▶ _What to work on_
All lines before the one containing "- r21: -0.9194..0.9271", plus that line itself, are to be printed exactly as they appear below.
┏━━
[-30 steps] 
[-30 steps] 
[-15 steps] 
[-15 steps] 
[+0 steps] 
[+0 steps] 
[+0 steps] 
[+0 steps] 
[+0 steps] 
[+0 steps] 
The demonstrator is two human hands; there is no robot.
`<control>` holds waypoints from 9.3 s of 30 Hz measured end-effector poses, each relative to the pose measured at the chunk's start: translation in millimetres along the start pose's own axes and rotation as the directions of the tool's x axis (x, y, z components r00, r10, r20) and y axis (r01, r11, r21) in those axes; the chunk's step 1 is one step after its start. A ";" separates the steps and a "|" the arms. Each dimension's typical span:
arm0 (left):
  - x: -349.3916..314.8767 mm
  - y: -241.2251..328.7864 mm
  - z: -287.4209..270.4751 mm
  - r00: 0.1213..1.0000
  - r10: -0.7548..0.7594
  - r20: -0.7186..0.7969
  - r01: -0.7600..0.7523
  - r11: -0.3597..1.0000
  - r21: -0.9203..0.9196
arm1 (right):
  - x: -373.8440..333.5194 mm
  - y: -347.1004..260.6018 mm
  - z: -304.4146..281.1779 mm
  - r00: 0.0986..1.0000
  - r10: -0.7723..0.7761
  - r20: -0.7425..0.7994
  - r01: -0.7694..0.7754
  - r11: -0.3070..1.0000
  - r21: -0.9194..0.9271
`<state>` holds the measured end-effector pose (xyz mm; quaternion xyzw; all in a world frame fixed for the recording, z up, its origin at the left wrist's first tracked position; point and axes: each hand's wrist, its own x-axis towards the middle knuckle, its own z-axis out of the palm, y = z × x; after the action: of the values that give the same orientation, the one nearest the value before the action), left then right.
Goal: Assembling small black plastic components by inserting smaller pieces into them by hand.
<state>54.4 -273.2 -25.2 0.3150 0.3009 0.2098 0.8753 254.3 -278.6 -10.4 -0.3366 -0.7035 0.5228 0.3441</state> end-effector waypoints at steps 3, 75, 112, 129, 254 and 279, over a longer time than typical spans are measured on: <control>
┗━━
▶ _Output of the exercise_
[-30 steps] 
[-30 steps] 
[-15 steps] 
[-15 steps] 
[+0 steps] 
[+0 steps] 
[+0 steps] 
[+0 steps] 
[+0 steps] 
[+0 steps] 
The demonstrator is two human hands; there is no robot.
`<control>` holds waypoints from 9.3 s of 30 Hz measured end-effector poses, each relative to the pose measured at the chunk's start: translation in millimetres along the start pose's own axes and rotation as the directions of the tool's x axis (x, y, z components r00, r10, r20) and y axis (r01, r11, r21) in those axes; the chunk's step 1 is one step after its start. A ";" separates the steps and a "|" the arms. Each dimension's typical span:
arm0 (left):
  - x: -349.3916..314.8767 mm
  - y: -241.2251..328.7864 mm
  - z: -287.4209..270.4751 mm
  - r00: 0.1213..1.0000
  - r10: -0.7548..0.7594
  - r20: -0.7186..0.7969
  - r01: -0.7600..0.7523
  - r11: -0.3597..1.0000
  - r21: -0.9203..0.9196
arm1 (right):
  - x: -373.8440..333.5194 mm
  - y: -347.1004..260.6018 mm
  - z: -304.4146..281.1779 mm
  - r00: 0.0986..1.0000
  - r10: -0.7723..0.7761
  - r20: -0.7425..0.7994
  - r01: -0.7694..0.7754
  - r11: -0.3070..1.0000
  - r21: -0.9194..0.9271

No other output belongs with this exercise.